MEXICAN JOURNALISTS LOSE ANOTHER COLLEAGUE TO THE DRUG WAR/By Jon Lee Anderson 
The New Yorker, May 20, 2017

Javier Valdez Cárdenas wrote about the shadowy line where the state and the underworld intersected. In the end, someone with a foot in either—or perhaps both—of those worlds decided that he had to go.
PHOTOGRAPH BY JARED MOOSSY / REDUX
In his last public remarks, made on a live television show, “El Almohadazo,” on Monday morning, the Mexican journalist Javier Valdez Cárdenas spoke by Skype with the show’s presenter, Fernanda Tapia. Their conversation dealt with issues pertaining to Mexico’s decade-old drug war, in which at least a hundred and seventy-five thousand people have died and another twenty-eight thousand have disappeared. Valdez’s home state of Sinaloa—turf of El Chapo and the Sinaloa Cartel—has been a key battleground from the start, and throughout he had been there, reporting from the frontline. Valdez had earned a reputation as a brave, independent, and outspoken reporter, as well as a prolific one.
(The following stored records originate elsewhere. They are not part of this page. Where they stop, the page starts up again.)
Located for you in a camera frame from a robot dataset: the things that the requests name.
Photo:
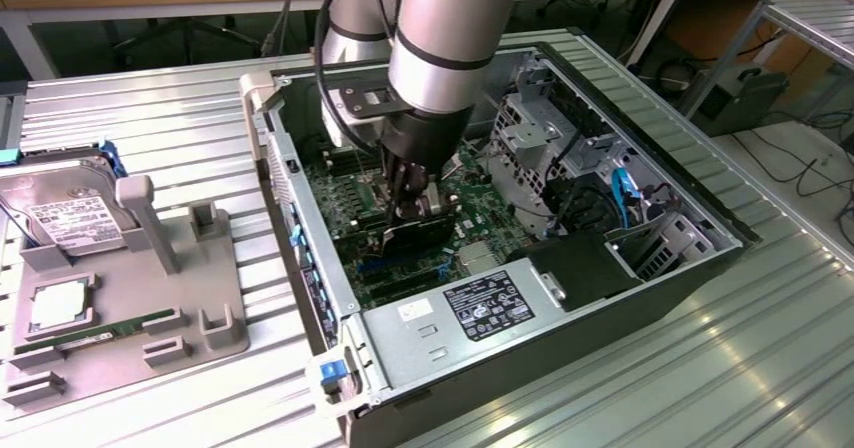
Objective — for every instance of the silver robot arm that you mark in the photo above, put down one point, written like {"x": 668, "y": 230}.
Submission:
{"x": 441, "y": 43}

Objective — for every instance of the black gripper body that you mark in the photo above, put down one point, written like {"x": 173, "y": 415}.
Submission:
{"x": 428, "y": 138}

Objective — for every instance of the blue case latch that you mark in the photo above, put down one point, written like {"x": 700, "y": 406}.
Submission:
{"x": 334, "y": 370}

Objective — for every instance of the black graphics card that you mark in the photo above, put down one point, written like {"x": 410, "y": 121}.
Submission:
{"x": 421, "y": 235}

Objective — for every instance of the green RAM stick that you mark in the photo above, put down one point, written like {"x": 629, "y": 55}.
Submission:
{"x": 121, "y": 329}

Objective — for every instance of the grey parts rack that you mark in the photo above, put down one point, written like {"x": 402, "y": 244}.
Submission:
{"x": 134, "y": 288}

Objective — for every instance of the silver hard disk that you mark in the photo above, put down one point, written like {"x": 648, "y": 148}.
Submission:
{"x": 67, "y": 213}

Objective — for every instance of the metal slat side table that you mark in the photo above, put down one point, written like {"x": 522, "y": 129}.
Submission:
{"x": 821, "y": 28}

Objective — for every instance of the blue disk caddy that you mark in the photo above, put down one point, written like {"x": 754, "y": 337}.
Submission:
{"x": 110, "y": 160}

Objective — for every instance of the silver CPU chip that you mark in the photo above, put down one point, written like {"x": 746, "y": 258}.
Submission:
{"x": 61, "y": 308}

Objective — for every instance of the silver chipset heat sink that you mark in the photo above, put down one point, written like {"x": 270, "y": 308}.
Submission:
{"x": 477, "y": 258}

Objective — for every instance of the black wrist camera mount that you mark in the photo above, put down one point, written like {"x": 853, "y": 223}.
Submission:
{"x": 363, "y": 99}

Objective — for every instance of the silver power supply unit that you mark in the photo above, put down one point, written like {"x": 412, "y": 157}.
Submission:
{"x": 414, "y": 348}

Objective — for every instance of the black box under desk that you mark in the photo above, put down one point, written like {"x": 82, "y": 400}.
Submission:
{"x": 741, "y": 98}

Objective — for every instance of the open PC case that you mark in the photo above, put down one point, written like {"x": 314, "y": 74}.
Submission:
{"x": 281, "y": 168}

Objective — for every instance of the grey metal disk bay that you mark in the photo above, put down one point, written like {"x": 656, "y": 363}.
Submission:
{"x": 528, "y": 138}

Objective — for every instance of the green motherboard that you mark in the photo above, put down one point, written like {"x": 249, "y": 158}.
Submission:
{"x": 481, "y": 203}

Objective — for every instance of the black plastic fan shroud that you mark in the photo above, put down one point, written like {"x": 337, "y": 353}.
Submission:
{"x": 581, "y": 268}
He wrote a column for Río Doce, a weekly local newspaper that he had co-founded; reported for the national daily La Jornada; and had published a half dozen books on Mexico’s narco underworld, including “Miss Narco,” “Huérfanos del Narco,” and his latest,
“Narcoperiodismo.”
On the show, Valdez, wearing his trademark Panama hat and thick-framed glasses, told Tapia that he believed Mexico’s narco gangland had become an inextricable part of Mexico’s political and economic life. “Politicians no longer have to go to the narcos to seek their backing,” he said. “Nowadays the narcos are the ones who create the politicians from the start, and then nurture and promote them; we can speak of a narcopolitics present in almost all the political parties.” The government boasted of its success in arresting the drug capos, he went on, and while it was true that there were powerful and dangerous capos, there were also “other capos, who were untouched and untouchable, operating within the banking system and in the top rungs of the business world.” He concluded, “The money is key. Until we ‘follow the money,’ as the gringos say, we’ll never fully understand, from a serious and more complete perspective, what’s going on with the drug problem in this country.”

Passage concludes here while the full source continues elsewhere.